Wednesday, August 1, 2012

Should I Really Post That? The Current Rhetoric of Social Media

While I have strong political feelings that I willingly share with my husband, close friends, and certain family members, I typically try to stay out of the social media political frenzy. This is for several reasons. First and probably foremost, I am an avoider and people pleaser. I want to keep people happy and more often than not I keep my mouth shut to do so, even if not telling it like it is makes me miserable. I say this as more of a confession than a revelation of a positive personality trait. Quite frankly, while this trait has helped me in the area of self-preservation for years, I consider it one of my main personality flaws. However, this particular personality trait has allowed me to maintain friends of different political affiliations without conflict. Second, I get tired of the virtual shouting match that occurs between the far left and the far right and I have no desire to be a part of it. Third, I believe that it is my duty as a high school teacher to teach my students how to think and research for themselves and come to their own conclusions, and participation in the far left/right debates would make me a hypocrite. I realize that there are fellow teachers out there who disagree, but here it is: I want my students to feel free to make the connections to what they read for class without feeling like I am going to blast them for seeing something that I don't necessarily agree with. I want them to write well-researched, well written argumentative papers on topics that are important to them and take the position they want without worrying about my personal views on legalization of marijuana, doctor assisted suicide, or global climate change. I don't tell them who I vote for and while my personal views may come out in readings I assign for class, I try to avoid verbalizing them. I always tell them that my personal views will not determine their grades, and I work very hard to make sure that happens. However, a very poorly written paper about a topic that I do not agree with does occasionally meet my grading wrath, which is unfortunate for all, especially when it is a topic about which I am well versed. Case in point, the unfortunate college student who wrote a paper praising the success of No Child Left Behind. My entire teaching career has been under NCLB or the aftermath of it and I know way too much about the topic to take a paper with blatant misinformation lightly. But that is all beside the point.

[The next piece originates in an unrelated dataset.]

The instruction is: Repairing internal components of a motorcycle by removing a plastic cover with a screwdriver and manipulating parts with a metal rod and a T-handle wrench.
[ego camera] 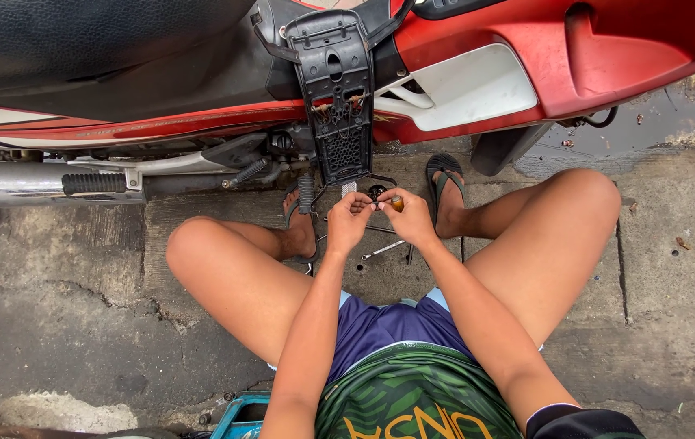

The real point finally came to a head yesterday when I finally commented on a FB friend's post which pictured all previous presidents and the total debt and next to it our current president and the debt he has supposedly accrued in the last three years. We are in the midst of a hotly contested election season, and I am already tired of it. And while posts of these sort were plenty available four years ago, it feels like I see them more and more from FB friends on both sides of the aisle. And people are posting these pictures or cartoons about everything: gun control, gay rights, gay marriage, sanctity of marriage, sanctity of life, taxes, health care, war, the list goes on and on. And I get it. People have strong feelings about topics that affect them. Heck, people have strong feelings about issues that have absolutely no apparent impact on them. But does anyone that passes these things along ever sit down for a couple minutes to consider the rhetoric in some of these posts and the political impact that it is having in our increasingly politically divided climate? Take the above mentioned post. All it really had was pictures and numbers. No explanations about whether that was actual debt or projected debt from programs currently in place. No discussion about the previous two term president and the economic policies, tax code, and wars that Obama inherited (just as there was no discussion from the far left about the role that Clinton played in deregulation that helped lead to the financial collapse that happened under Bush's watch). They were just numbers meant to shock and scare anyone who read that particular post. And thanks to our top notch educational system (of which I am admittedly a part), most people would just look at that and not feel the need to check further. They wouldn't read about the claims to see if they were true. They wouldn't use this as a starting point for intelligent conversation about what needs to be done about the national debt. They would just take the information at face value and pass it along. And this happens every day.

I know that I may be an exception. I have taught Freshman Composition to college students for the last two years and I will be teaching AP Language and Composition for the first time starting in two weeks. Therefore, I teach rhetoric and composition, and the more I teach it, the more I see it. I can't help it. It's everywhere I look. And I feel that I have the duty to share this with my students. To help them see the rhetoric in the writing of others so they can see it in their own writing. But I would also like to see the American public wake up and see it for themselves. I want them to understand that when we pass along half-truths, misinformation, and seriously biased political rhetoric as fact we are participating in the madness that is our current political climate. It's not going to stop unless we stop. I tell my students that a solid argument gives concessions to the other side. A solid argument knows that the other side has a point and perspective worthy of consideration. A solid argument also needs research to back it up. Don't post something unless you are ready to back it up, even if that just means posting articles (but not from The Onion, which is fantastically entertaining but a terrible place to get real information of any kind) instead of pictures and cartoons. Washington won't change until we do. Maybe it's time we started.